**Work request**
Below are the records. Retype exactly the lines between the lines holding "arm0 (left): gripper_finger" and "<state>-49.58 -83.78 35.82", inclusive.

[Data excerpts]
*-*-*

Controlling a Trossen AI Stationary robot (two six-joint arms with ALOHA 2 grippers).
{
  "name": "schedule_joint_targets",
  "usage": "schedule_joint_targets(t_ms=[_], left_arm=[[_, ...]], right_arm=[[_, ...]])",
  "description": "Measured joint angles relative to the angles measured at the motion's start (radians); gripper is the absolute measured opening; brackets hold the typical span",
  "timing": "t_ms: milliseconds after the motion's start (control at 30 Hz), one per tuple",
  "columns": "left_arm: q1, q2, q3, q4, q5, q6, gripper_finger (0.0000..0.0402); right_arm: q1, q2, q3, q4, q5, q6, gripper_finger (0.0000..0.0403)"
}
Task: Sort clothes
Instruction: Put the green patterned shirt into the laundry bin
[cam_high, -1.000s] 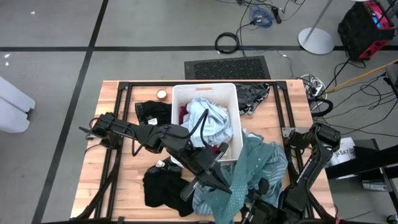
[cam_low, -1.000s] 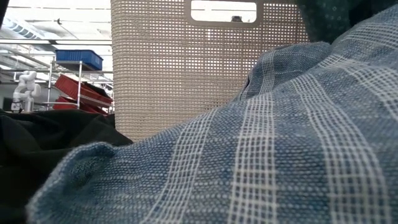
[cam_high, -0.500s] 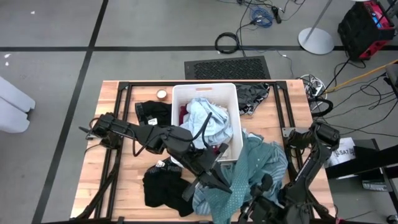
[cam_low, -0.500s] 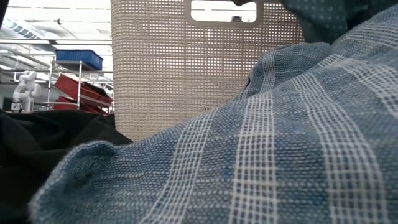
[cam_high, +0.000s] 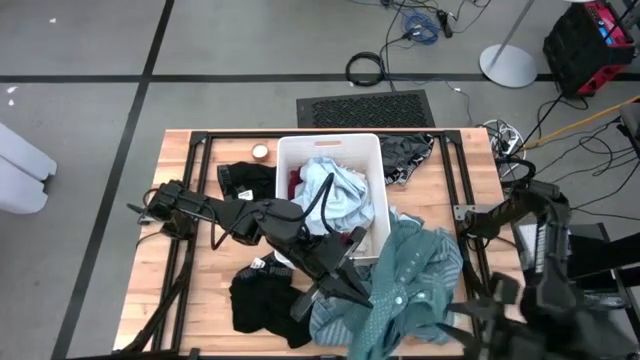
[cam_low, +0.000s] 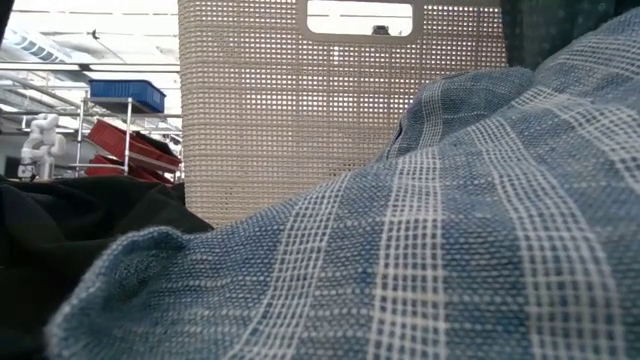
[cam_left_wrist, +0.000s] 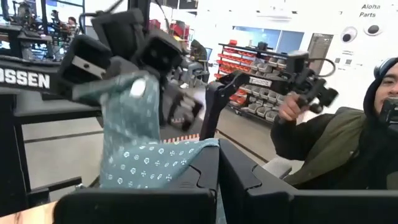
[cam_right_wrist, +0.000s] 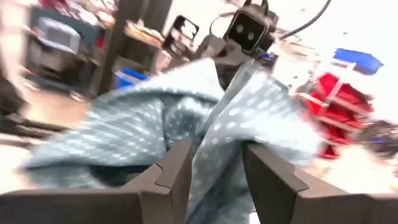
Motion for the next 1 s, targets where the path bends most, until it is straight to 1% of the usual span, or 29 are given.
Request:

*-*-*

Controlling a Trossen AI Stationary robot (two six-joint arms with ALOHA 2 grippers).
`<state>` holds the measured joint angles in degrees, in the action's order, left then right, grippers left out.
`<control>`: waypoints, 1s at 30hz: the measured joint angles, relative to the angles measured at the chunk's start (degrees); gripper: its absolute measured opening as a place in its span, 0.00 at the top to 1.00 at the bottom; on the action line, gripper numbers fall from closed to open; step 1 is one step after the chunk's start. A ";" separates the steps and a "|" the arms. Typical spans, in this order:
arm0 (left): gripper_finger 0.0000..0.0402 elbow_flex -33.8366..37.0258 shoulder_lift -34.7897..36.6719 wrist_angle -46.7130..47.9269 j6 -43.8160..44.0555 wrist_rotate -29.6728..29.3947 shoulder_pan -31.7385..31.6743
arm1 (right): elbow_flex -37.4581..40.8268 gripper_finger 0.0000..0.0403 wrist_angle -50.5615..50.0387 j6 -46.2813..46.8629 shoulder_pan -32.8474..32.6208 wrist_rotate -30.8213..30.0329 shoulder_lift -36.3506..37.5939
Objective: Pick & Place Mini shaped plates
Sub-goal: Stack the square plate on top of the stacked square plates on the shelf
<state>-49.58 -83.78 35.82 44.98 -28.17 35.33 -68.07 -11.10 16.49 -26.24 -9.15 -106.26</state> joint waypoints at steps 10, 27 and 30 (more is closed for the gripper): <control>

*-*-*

**Response below**
arm0 (left): gripper_finger 0.0000..0.0402 elbow_flex -33.8366..37.0258 shoulder_lift -34.7897..36.6719 wrist_angle -46.7130..47.9269 j6 -43.8160..44.0555 wrist_rotate -29.6728..29.3947 shoulder_pan -31.7385..31.6743
arm1 (right): elbow_flex -37.4581..40.8268 gripper_finger 0.0000..0.0403 wrist_angle -50.5615..50.0387 j6 -46.2813..46.8629 shoulder_pan -32.8474..32.6208 wrist_rotate -30.8213..30.0329 shoulder_lift -36.3506..37.5939
Objective: Pick & Place Mini shaped plates
Sub-goal: Stack the square plate on top of the stacked square plates on the shelf
<state>-49.58 -83.78 35.82 44.98 -28.17 35.33 -68.07 -11.10 16.49 -26.24 -9.15 -106.26</state> joint waypoints at steps 10, 27 and 30 (more is closed for the gripper): <control>

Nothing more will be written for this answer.